The text isn't in PG yet, so I found a version at Huysmans.org. It was full of scanning errors, which I've corrected against the print version. In fact, that had some typos, which I've corrected too. I've added pictures and a TOC.
This novel can be read on its own as an account of a religious conversion in late 19th century France. It is the first of Huysman's Catholic novels, hence is less obviously decadent than its predecessors.

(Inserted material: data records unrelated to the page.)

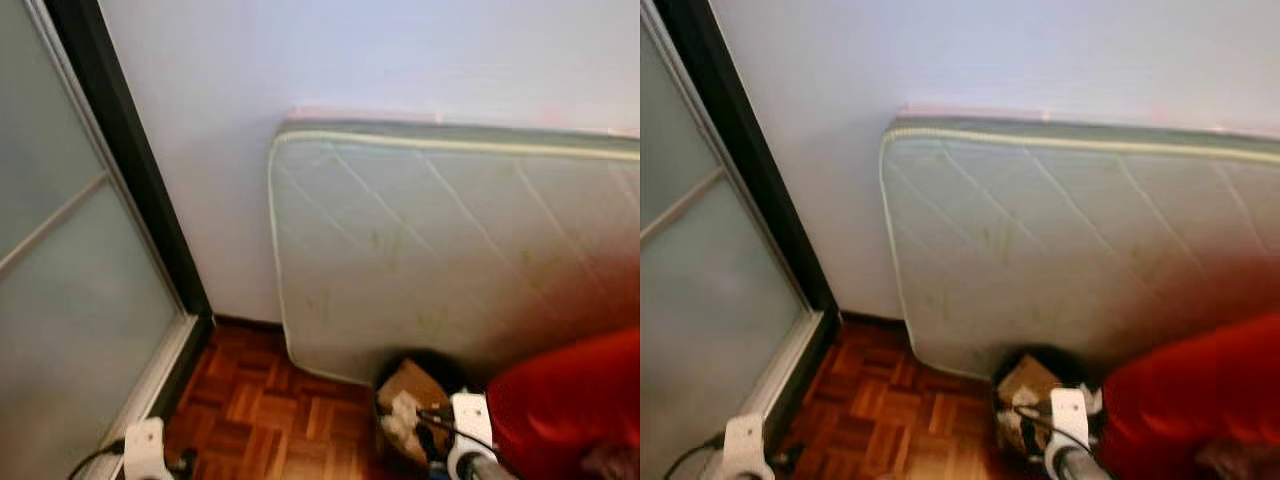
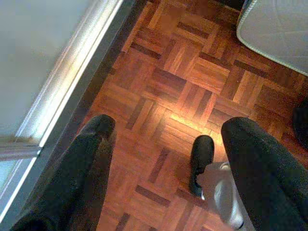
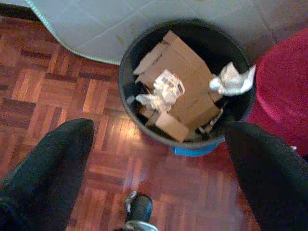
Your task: Clean up the room
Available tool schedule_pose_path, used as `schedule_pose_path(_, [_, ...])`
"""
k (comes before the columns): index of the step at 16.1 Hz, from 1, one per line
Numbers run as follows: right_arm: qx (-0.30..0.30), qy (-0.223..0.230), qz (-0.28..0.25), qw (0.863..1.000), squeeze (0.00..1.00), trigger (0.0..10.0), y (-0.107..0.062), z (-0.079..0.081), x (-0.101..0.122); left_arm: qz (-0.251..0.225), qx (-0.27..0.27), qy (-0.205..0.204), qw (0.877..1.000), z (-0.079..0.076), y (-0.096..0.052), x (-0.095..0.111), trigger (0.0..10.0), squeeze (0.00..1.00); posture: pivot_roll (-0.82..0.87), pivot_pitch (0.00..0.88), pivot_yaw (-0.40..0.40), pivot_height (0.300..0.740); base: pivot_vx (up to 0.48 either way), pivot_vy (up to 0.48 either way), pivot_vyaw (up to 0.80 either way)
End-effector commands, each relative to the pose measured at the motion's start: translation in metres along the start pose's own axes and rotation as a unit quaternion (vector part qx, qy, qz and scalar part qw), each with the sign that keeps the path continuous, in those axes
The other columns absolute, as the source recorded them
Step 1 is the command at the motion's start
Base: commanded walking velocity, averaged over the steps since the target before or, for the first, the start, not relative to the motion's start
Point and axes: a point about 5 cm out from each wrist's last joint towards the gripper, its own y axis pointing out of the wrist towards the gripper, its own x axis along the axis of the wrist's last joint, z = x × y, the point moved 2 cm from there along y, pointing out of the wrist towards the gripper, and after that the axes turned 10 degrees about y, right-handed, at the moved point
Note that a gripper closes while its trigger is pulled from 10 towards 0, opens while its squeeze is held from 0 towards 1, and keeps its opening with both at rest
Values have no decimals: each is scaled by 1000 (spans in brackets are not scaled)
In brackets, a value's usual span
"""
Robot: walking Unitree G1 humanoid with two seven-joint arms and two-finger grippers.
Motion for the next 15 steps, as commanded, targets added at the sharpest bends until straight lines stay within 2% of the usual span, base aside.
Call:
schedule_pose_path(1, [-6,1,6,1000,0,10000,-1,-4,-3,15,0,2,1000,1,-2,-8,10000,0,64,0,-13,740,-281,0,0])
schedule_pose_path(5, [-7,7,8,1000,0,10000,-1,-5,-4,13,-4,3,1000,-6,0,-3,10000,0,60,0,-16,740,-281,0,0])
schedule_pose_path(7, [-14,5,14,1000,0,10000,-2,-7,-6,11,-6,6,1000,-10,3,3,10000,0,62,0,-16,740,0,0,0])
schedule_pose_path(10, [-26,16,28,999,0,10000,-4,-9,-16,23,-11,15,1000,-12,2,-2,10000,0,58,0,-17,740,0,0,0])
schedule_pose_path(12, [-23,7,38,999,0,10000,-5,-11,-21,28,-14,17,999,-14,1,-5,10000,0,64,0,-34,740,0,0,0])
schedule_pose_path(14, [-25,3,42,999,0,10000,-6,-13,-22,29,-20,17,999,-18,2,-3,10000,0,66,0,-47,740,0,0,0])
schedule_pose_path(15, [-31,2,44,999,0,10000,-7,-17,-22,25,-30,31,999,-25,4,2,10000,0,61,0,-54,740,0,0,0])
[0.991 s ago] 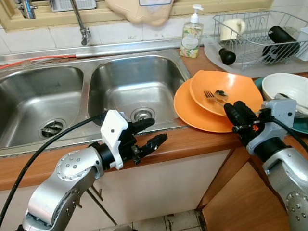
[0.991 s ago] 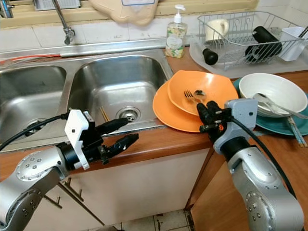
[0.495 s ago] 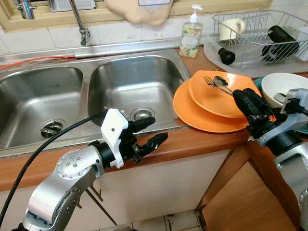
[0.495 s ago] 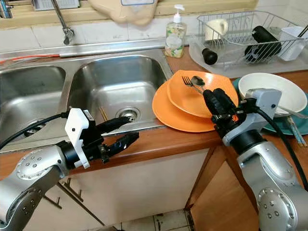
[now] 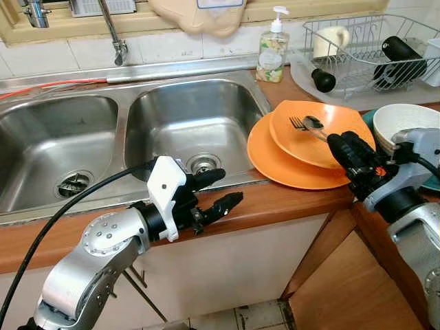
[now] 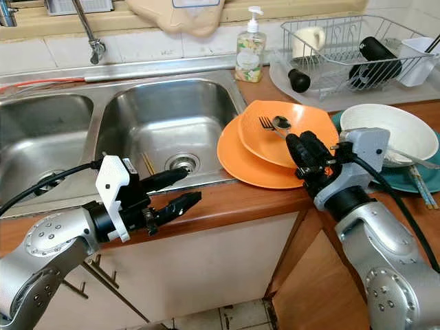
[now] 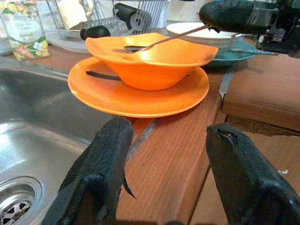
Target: Kitchen organization
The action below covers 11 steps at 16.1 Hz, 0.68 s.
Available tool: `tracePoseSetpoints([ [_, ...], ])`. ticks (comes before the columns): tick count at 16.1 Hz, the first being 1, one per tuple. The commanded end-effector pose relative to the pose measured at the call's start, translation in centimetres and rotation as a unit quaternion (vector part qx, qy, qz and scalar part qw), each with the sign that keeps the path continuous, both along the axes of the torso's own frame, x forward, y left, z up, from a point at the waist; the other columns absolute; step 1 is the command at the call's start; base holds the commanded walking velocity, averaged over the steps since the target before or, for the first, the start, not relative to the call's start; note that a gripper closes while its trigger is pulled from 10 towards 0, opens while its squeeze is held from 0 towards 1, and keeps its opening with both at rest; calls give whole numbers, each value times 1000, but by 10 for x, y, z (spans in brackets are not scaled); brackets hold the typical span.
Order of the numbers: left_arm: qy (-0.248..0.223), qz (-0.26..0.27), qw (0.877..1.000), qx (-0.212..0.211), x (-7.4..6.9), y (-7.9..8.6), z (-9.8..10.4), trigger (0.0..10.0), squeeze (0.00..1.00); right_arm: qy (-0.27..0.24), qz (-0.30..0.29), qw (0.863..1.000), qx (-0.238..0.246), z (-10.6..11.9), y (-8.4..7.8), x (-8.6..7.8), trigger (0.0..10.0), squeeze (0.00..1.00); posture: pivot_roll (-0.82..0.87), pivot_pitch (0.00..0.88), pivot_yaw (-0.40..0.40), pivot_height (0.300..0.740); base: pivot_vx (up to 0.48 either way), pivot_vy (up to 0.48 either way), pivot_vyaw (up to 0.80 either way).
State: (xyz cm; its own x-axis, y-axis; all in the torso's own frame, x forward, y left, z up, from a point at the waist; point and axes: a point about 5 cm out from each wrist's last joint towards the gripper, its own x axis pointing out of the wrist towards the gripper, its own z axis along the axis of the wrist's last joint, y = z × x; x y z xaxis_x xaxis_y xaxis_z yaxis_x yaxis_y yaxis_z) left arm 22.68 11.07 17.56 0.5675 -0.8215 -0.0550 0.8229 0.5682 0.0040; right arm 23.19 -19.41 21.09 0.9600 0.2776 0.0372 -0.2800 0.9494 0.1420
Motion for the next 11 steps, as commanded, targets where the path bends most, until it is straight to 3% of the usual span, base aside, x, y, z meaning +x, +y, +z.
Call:
tracePoseSetpoints([
  [1,-3,-6,1000,6,0,-1,1,10000,0,-5,-5,1000,-8,2,1,2,10000,0,-152,0,66,740,0,0,0],
  [2,-3,-7,1000,6,-1,-1,1,10000,0,-6,-7,1000,-5,2,1,3,10000,12,-150,0,64,740,0,0,0],
  [3,-3,-7,1000,5,-1,-1,1,10000,0,-8,-10,1000,-3,2,0,4,10000,1000,-146,0,60,740,0,0,0],
  [7,-2,-6,1000,-2,-2,-1,2,10000,0,-32,18,999,25,10,3,3,10000,1000,-144,0,57,740,0,0,0],
  [11,-1,-7,1000,-3,-2,-2,2,10000,0,-60,-8,997,57,21,-11,2,10000,1000,-145,0,57,740,0,0,0],
])
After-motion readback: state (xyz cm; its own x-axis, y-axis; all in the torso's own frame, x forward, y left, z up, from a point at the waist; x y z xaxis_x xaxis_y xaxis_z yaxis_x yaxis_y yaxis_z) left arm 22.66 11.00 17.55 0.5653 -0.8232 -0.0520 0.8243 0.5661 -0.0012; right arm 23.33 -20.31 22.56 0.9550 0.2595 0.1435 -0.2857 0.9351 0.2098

It continues the story of Durtal from 'La Bas' (already uploaded). Disgusted by the black mass, and saddened by the death of his two closest friends, Durtal has finished his biography of Gilles de Rais and is having an existential crisis; wondering how to fill the void that his life has become. Gradually, he is drawn toward religion, because of his love for sacred art, plainchant and the writings of the mystic saints. However, he hesitates to make the final leap of faith. Eventually, he makes a retreat to a Trappist monastery, confesses and is converted. He promptly undergoes a dark night of the soul (to use the terminology of St John of the Cross) and, on returning to Paris, wonders how he is to progress in the religious life.
The novel may appeal to those interested in mysticism, church art and architecture, or church music. There are long descriptive passages about these, plus some brief and lyrical descriptions of nature. It prefigures many themes later found in Sartre's novels ( - being an outsider, alienation etc). Also the coverage of the conversion process and mysticism bears comparison with William James's 'Varieties of Religious Experience'.
The translation is by Charles Kegan Paul, an Anglican clergyman who left the church to found a publishing house and later converted to Catholicism. It is the same translation as the current Daedalus edition, which attributes it to W Fleming (presumably a pseudonym). I have included Kegan Paul's lengthy introduction, but moved it to the end of the text.